The 1987 fatwa, coupled with a fatwa from Islam’s oldest university in Egypt, Al-Azhar, which also made SRS a legal and acceptable practice, has resulted in many gays from other Islamic states, including Saudi Arabia, Pakistan, Egypt and Malaysia, traveling to sex-change surgery capitals like Iran and Thailand for these procedures and returning to their country where their home government will readily reissue legal documents that reflect the newly-acquired gender identity.

As one recipient of SRS puts it, “I am Iranian. I want to live here and this society tells you: you have to be either a man or a woman.” 

While Iran is essentially encouraging a boom in SRS, Thailand — the original SRS capital of the world — has recently sought to clamp down on the frequency and availability of such operations by imposing a mandatory one-year wait period between the initial consult and surgery.

And even though SRS are common enough to be advertised in bold print in local newspapers in places like Iran and Thailand, Canada has seen a long — and until recently — futile rallying cry to better address the lack of funding and medical coverage for individuals in need of such procedures.

Presently, medical coverage for SRS’ vary province-to-province — some fully fund the surgery while others will partial or no funding.

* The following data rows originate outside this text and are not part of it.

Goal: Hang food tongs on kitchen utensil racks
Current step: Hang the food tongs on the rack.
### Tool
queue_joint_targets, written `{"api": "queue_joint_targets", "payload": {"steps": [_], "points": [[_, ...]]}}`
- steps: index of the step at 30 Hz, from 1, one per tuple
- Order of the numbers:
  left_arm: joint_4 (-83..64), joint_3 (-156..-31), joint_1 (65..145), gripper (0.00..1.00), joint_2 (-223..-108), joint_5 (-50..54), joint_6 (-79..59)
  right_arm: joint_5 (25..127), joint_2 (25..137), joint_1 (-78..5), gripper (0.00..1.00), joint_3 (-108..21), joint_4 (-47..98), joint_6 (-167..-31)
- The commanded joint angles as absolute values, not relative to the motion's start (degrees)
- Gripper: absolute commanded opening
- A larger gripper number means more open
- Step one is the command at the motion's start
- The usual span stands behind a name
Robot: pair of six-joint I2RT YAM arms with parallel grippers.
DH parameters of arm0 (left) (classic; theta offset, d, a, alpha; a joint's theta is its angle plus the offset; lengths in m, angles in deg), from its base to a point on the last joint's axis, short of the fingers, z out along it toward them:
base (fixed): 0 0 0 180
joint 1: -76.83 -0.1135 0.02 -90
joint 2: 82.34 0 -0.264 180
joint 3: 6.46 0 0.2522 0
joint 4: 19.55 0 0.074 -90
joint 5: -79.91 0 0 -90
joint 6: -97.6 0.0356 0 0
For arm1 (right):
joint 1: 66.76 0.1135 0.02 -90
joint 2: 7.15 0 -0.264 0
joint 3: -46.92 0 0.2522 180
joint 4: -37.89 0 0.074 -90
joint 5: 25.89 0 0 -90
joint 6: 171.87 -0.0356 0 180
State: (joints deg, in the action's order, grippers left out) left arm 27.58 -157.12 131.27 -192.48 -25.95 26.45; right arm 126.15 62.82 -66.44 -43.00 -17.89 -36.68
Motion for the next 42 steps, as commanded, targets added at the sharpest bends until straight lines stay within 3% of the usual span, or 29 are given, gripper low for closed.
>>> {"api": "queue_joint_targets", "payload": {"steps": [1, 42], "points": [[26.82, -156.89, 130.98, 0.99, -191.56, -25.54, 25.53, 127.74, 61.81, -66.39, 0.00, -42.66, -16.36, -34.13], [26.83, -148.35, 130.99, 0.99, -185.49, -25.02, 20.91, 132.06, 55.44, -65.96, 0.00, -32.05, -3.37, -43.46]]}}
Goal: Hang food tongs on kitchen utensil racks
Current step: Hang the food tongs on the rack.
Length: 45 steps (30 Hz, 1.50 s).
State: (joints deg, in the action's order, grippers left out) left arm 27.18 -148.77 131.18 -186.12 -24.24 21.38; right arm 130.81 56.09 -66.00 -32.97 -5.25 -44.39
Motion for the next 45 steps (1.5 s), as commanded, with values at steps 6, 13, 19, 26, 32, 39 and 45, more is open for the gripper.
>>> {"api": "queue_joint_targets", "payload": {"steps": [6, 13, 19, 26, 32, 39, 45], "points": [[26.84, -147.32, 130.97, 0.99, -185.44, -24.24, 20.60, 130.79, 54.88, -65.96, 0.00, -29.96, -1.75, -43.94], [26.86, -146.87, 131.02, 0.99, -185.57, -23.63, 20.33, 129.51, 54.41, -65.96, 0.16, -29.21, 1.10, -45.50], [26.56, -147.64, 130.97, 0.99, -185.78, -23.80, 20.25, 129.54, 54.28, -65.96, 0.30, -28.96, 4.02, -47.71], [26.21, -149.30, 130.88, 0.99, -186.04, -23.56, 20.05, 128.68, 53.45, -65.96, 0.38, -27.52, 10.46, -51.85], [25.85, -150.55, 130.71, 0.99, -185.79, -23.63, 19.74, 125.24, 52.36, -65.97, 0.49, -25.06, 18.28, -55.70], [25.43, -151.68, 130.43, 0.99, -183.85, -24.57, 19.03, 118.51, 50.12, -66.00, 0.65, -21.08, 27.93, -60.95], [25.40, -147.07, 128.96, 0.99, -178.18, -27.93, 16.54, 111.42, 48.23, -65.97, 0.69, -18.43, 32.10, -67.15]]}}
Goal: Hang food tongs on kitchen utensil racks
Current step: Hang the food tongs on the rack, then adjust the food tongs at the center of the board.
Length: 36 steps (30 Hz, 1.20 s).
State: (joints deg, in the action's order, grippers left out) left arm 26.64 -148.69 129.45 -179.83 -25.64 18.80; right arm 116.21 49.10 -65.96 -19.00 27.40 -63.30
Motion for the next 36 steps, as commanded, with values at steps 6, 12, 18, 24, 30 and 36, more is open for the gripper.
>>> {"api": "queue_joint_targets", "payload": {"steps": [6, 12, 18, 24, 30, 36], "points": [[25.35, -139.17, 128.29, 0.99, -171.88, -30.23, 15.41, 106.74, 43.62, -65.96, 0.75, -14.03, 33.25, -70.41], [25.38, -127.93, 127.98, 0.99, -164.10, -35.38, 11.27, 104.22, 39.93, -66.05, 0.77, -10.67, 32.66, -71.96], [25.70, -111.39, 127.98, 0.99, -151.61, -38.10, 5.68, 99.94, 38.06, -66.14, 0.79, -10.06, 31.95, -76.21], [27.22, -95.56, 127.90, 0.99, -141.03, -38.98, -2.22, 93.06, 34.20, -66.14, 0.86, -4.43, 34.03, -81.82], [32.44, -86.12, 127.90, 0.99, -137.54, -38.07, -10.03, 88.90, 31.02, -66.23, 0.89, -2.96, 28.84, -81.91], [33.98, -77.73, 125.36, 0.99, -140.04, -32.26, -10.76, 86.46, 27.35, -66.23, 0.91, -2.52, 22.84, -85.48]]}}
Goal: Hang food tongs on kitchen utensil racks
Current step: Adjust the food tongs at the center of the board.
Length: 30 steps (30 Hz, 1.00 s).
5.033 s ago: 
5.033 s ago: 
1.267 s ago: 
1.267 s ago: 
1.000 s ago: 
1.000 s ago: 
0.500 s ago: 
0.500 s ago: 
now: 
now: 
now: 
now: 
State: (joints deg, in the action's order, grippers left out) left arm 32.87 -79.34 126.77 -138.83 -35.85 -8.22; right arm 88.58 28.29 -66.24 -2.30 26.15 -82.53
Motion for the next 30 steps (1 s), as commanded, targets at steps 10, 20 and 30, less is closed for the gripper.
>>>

Milestone for transgender and transsexual people in Canada 

In 2009 NDP’s Bill Siksay put forth a private member bill Bill C-389 seeking to add gender identity and expression to the Canadian Human Rights Act. Siksay hoped this would ensure fuller protection for the rights of transgender and transsexual individuals. This bill did not become law.

But Canada reached a milestone on March 20.

The night before this article went to press the House of Commons approved a bill that made it illegal to discriminate against transgender Canadians, signaling Canada’s step away from its history of marginalization of transgender and transsexual citizens.

But for those who turn to SRS as a way out — a means to an end — the future is less clear.

While a beneficial surgery for many who seek it, according to a 2003 Swedish study sex-reassigned persons face a considerably higher risk of suicide and psychiatric morbidity than the general population.

And despite Iran’s perversely innovative ‘solution’ to its ‘gay problem,’ the long-term effects of such procedures — especially when coerced — remain unclear. It may very well be that in endeavoring to ‘cure’ itself of one crisis the Islamic Republic of Iran has created another.